DATA SHOWN

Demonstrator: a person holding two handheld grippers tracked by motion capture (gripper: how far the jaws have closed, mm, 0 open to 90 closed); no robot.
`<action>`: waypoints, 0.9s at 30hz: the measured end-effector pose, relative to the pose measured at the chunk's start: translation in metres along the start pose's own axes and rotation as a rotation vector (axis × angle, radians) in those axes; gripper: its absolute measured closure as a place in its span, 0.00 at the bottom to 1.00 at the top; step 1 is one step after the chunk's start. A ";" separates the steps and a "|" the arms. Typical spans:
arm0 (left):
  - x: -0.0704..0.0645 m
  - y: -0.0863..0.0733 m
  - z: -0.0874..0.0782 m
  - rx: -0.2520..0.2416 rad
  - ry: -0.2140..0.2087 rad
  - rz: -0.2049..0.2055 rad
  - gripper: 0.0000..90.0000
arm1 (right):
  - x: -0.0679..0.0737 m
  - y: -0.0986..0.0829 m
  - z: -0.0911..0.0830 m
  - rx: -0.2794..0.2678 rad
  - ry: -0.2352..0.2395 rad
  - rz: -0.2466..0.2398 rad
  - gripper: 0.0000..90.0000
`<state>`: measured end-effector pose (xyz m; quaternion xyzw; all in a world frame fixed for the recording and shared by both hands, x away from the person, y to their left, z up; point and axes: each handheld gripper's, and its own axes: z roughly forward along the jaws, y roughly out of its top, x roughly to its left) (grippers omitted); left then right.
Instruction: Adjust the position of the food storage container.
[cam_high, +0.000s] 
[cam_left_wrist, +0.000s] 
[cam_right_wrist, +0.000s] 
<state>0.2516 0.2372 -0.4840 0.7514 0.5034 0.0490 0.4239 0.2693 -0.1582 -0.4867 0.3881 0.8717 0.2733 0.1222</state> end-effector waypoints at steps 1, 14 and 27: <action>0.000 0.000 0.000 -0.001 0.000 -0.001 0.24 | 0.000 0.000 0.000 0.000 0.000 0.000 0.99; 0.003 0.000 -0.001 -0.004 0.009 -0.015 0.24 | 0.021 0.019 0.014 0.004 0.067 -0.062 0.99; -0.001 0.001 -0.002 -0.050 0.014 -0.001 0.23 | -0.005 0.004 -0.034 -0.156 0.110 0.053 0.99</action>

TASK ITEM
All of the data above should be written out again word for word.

COMPLETED TASK
Demonstrator: a person holding two handheld grippers tracked by motion capture (gripper: how far the jaws have closed, mm, 0 open to 90 closed); no robot.
`<action>`: waypoints, 0.9s at 30hz: the measured end-effector pose, relative to the pose measured at the chunk's start: translation in metres along the start pose's own axes and rotation as a rotation vector (axis × angle, radians) in those axes; gripper: its absolute measured closure as a place in its span, 0.00 at the bottom to 1.00 at the top; step 1 is one step after the chunk's start. A ";" separates the steps and a "|" the arms. Typical spans:
arm0 (left):
  - x: -0.0704..0.0645 m
  - y: -0.0863..0.0733 m
  - z: -0.0874..0.0782 m
  - rx: -0.2520..0.2416 rad
  - ry: -0.2140..0.2087 rad
  - rz: -0.2049..0.2055 rad
  - gripper: 0.0000..90.0000
arm1 (right):
  - x: -0.0679..0.0737 m
  - y: -0.0986..0.0829 m
  - z: -0.0911..0.0830 m
  - rx: -0.2794..0.2678 rad
  - ry: -0.2352..0.2395 rad
  - rz: -0.2466..0.2398 rad
  - gripper: 0.0000..90.0000
`<state>`: measured end-effector pose (xyz m; quaternion xyzw; all in a world frame fixed for the recording and shared by both hands, x away from the person, y to their left, z up; point and axes: each handheld gripper's, and its own axes: z roughly forward along the jaws, y roughly out of its top, x roughly to its left) (grippers omitted); left then right.
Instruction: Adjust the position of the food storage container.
[cam_high, +0.000s] 
[cam_left_wrist, +0.000s] 
[cam_right_wrist, +0.000s] 
<state>0.2516 0.2372 -0.4840 0.7514 0.5034 0.0490 0.4239 0.2693 -0.1582 -0.4867 0.3881 0.8717 0.2733 0.1222</state> end-effector waypoints at steps 1, 14 and 27: <action>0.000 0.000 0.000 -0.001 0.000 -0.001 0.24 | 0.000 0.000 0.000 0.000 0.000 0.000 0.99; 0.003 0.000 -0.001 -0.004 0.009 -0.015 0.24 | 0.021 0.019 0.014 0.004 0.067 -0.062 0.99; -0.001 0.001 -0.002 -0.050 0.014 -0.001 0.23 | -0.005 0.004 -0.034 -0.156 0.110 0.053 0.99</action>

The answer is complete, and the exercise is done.